The survey shows a range of business benefits which warehouse projects were tasked with meeting - from improving customer service and the efficiency of the sales and marketing forces to improving reporting and data accuracy. The vast majority of the respondents indicated that these benefits had been met. However, further analysis suggests that the gap between the anticipated and actual benefits delivered by the data warehouse still exists, and on comparison with last year's survey, this gap has not narrowed. When asked about benefits such as data standardisation and systems integration, the level achieved in practice fell way below the users' expectations. In part this might be due to the amount of hype surrounding the subject.
However, the value a data warehouse provides to its users can be directly linked to the quality of data stored in it, and not surprisingly, the one common issue running through the survey was that of data quality. When asked how they would do things differently, a number of the interviewees said they would invest more time in addressing the data quality issues, and a number of them now have ongoing data quality improvement programmes.
Single View
The ultimate goal in developing a data warehouse is to create a single, consolidated view of data from an assortment of disparate systems. Typically, the data stored in these systems is held in a variety of different formats and can be populated with blank, invalid or incorrect entries. Inevitably, this presents a major problem when attempting to match records (only one quarter of the respondents had managed to achieve a single view of a customer) or resolving discrepancies with conflicting, duplicate data items.

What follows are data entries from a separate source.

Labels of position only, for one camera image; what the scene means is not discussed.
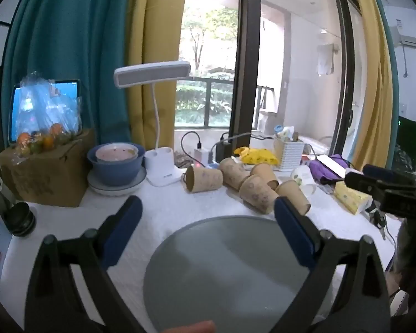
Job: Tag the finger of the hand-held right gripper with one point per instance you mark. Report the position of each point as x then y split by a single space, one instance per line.
379 172
364 183

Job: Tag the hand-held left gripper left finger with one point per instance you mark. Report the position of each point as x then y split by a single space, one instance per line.
124 230

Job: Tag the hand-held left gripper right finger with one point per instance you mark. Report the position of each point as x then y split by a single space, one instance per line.
295 233

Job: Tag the person's right forearm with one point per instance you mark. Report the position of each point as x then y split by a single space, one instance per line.
410 256

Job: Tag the brown paper cup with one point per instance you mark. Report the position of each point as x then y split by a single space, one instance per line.
265 173
233 173
294 194
256 194
206 179

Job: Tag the white printed cup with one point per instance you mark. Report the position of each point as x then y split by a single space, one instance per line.
302 177

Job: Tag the person's left hand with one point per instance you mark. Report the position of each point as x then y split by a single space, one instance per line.
190 327

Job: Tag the yellow tissue pack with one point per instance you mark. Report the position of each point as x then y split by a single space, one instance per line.
350 197

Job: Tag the white phone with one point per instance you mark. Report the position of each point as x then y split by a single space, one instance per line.
332 166

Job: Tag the bunch of keys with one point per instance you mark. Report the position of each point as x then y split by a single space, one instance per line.
379 220

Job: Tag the black device with green light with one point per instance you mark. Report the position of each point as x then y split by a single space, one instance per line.
409 145

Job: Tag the pale blue plate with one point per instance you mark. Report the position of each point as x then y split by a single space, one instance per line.
124 189

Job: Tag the purple cloth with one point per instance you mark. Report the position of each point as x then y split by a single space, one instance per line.
317 173

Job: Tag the blue bowl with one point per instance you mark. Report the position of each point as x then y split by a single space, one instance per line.
116 171

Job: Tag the white desk lamp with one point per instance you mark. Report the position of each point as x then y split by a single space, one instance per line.
159 170

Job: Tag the pink bowl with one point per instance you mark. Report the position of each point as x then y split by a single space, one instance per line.
116 154

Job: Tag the white ribbed holder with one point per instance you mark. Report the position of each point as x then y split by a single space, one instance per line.
289 156

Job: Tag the grey round plate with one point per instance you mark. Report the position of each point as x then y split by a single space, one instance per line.
225 270

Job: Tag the yellow printed cloth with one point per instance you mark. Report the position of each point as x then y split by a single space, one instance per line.
256 156

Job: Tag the cardboard box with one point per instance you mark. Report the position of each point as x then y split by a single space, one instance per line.
45 177

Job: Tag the yellow curtain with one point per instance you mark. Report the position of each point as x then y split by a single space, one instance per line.
159 24
371 76

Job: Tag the black round lens cap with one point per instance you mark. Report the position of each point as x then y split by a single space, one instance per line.
20 219

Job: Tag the white charger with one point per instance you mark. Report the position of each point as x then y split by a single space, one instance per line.
201 155

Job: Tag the black charger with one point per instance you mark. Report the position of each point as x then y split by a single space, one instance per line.
222 151

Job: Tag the white hanging towel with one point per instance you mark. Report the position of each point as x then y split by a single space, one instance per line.
327 59

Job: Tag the plastic bag of fruit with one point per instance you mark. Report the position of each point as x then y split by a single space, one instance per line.
43 118

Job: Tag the white air conditioner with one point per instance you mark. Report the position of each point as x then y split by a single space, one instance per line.
412 36

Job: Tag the tablet screen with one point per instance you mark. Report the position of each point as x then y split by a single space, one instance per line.
67 92

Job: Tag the dark window frame post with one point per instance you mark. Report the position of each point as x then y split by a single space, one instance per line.
245 59

A general perception is that data cleaning improvements should be performed at the data entry stage. However, it is worth pointing out that only a few specific problems can be addressed at this point, as inaccuracies may not be apparent in isolation. In contrast, most issues can be resolved once the data has been loaded into the warehouse and comparisons made with the same record from other source systems. By using the warehouse to identify and clean data anomalies, it should be possible to put a confidence factor on the value of the data in the system which can help the company to make better informed business decisions.

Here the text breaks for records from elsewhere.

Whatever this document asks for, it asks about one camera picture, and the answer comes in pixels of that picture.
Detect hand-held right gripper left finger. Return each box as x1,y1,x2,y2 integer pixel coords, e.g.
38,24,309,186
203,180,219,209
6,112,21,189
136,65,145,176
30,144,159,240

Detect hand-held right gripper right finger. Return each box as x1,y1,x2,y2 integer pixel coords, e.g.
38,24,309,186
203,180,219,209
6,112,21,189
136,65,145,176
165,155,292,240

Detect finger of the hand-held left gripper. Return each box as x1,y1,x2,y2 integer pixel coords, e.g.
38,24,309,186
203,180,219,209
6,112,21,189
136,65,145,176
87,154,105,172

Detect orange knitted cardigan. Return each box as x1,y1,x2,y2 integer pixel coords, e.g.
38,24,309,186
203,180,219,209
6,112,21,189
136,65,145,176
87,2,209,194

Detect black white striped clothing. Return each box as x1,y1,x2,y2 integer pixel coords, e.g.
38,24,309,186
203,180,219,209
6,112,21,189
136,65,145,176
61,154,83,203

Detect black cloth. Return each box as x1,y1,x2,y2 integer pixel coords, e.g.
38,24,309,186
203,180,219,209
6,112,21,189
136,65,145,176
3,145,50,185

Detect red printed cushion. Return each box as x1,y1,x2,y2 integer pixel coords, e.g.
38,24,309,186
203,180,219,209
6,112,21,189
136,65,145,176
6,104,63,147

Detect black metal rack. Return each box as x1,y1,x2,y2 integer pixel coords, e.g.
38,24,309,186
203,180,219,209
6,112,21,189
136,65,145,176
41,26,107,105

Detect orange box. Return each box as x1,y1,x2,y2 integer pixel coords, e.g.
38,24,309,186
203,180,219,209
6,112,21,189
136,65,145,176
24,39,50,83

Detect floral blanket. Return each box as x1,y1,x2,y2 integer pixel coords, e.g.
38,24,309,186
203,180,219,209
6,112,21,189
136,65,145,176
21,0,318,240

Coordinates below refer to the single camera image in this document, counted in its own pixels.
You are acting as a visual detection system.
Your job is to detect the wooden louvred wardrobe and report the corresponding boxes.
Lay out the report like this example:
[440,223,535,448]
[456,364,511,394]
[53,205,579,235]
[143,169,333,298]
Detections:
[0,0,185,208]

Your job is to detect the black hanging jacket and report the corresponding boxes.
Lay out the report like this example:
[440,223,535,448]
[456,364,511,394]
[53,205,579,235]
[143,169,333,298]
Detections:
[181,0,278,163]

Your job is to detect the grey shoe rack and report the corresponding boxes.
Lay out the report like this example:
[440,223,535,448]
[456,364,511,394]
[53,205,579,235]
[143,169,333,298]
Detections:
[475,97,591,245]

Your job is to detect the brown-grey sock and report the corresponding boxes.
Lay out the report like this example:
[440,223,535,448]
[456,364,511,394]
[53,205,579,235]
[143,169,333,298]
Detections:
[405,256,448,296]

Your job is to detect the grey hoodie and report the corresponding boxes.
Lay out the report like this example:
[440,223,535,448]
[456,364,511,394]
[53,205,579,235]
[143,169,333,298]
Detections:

The data quality issue could also help to explain why data mining is still used relatively rarely despite its obvious benefits (only one third of respondents are using data mining). One of the key benefits of data mining tools is their ability to trawl through huge amounts of data and identify non-obvious business patterns. Until the quality of data held in the warehouse is of a sufficiently high standard, any patterns or trends identified by a tool would need to be carefully validated for business critical decisions to be made. Among the companies using data mining tools, all used analogue/rule based systems (none used AI/neural network based tools) which allow users to determine how the tool had reached its conclusions and help them to validate the results.
Progress
The survey also highlights some positive improvements. One of the most telling results is that two thirds of those companies interviewed said they do not have any problems analysing their data, which suggests that they now have fast and timely access to the data in their warehouses.

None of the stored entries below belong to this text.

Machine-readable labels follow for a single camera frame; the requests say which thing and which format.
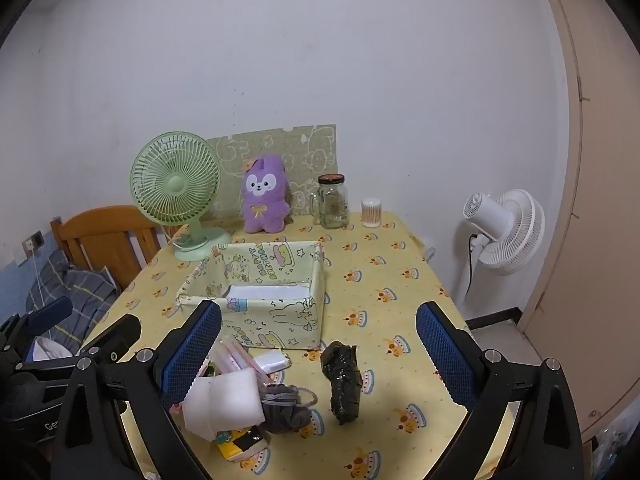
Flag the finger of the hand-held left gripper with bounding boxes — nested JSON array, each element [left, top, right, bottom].
[[20, 296, 74, 333], [75, 313, 142, 376]]

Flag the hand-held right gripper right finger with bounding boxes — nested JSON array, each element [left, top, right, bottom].
[[415, 301, 586, 480]]

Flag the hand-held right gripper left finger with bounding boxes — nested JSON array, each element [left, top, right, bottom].
[[50, 299, 223, 480]]

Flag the clear plastic zip bags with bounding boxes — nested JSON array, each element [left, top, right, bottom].
[[207, 335, 271, 386]]

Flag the printed fabric storage box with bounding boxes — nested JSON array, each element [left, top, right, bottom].
[[175, 241, 326, 351]]

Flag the yellow snack packet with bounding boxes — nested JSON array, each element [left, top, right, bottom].
[[215, 425, 272, 463]]

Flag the black plastic bundle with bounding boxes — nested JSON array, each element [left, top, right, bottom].
[[320, 341, 363, 426]]

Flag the grey drawstring pouch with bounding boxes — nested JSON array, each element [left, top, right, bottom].
[[257, 384, 318, 435]]

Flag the plaid grey cloth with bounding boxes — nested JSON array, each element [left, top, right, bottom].
[[25, 250, 121, 356]]

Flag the white cloth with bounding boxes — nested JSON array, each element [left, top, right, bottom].
[[30, 337, 73, 361]]

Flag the yellow printed tablecloth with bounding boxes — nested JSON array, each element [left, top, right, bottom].
[[80, 210, 516, 480]]

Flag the white tissue packet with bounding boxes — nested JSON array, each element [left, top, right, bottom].
[[252, 350, 291, 375]]

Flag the wooden chair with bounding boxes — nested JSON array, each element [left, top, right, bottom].
[[50, 205, 168, 293]]

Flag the white paper sheet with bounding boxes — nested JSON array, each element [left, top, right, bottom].
[[222, 284, 313, 302]]

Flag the white standing fan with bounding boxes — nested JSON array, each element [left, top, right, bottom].
[[452, 189, 546, 311]]

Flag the cotton swab container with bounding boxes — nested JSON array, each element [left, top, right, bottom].
[[361, 198, 383, 229]]

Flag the green desk fan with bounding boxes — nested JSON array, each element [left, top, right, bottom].
[[130, 131, 233, 262]]

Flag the purple plush toy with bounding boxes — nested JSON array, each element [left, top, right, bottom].
[[241, 154, 291, 234]]

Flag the glass jar with dark lid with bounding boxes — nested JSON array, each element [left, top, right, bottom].
[[311, 174, 350, 230]]

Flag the clear plastic bag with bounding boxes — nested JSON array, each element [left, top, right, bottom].
[[592, 410, 640, 480]]

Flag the printed cardboard panel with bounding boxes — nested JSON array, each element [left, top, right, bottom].
[[205, 124, 341, 221]]

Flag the white cable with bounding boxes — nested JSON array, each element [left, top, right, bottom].
[[30, 249, 57, 346]]

It is also interesting to note that 50% of respondents said that the cost of developing their warehouse met their initial expectations - and with the average cost of developing a system around £1.25m, the technology is not now the sole preserve of large multinational companies as it used to be.
Summary
The survey results suggest that a number of the issues which were prevalent in the early days of data warehousing technology are now being resolved (eg high development costs, the ability to handle large volumes of date). This is to be expected as data warehousing solutions mature over the years. However, the problem of bad data quality continues to persist, and until such time as companies address this issue, the potential of the new and more sophisticated data exploration tools such as data mining and data visualisation will remain unrealised.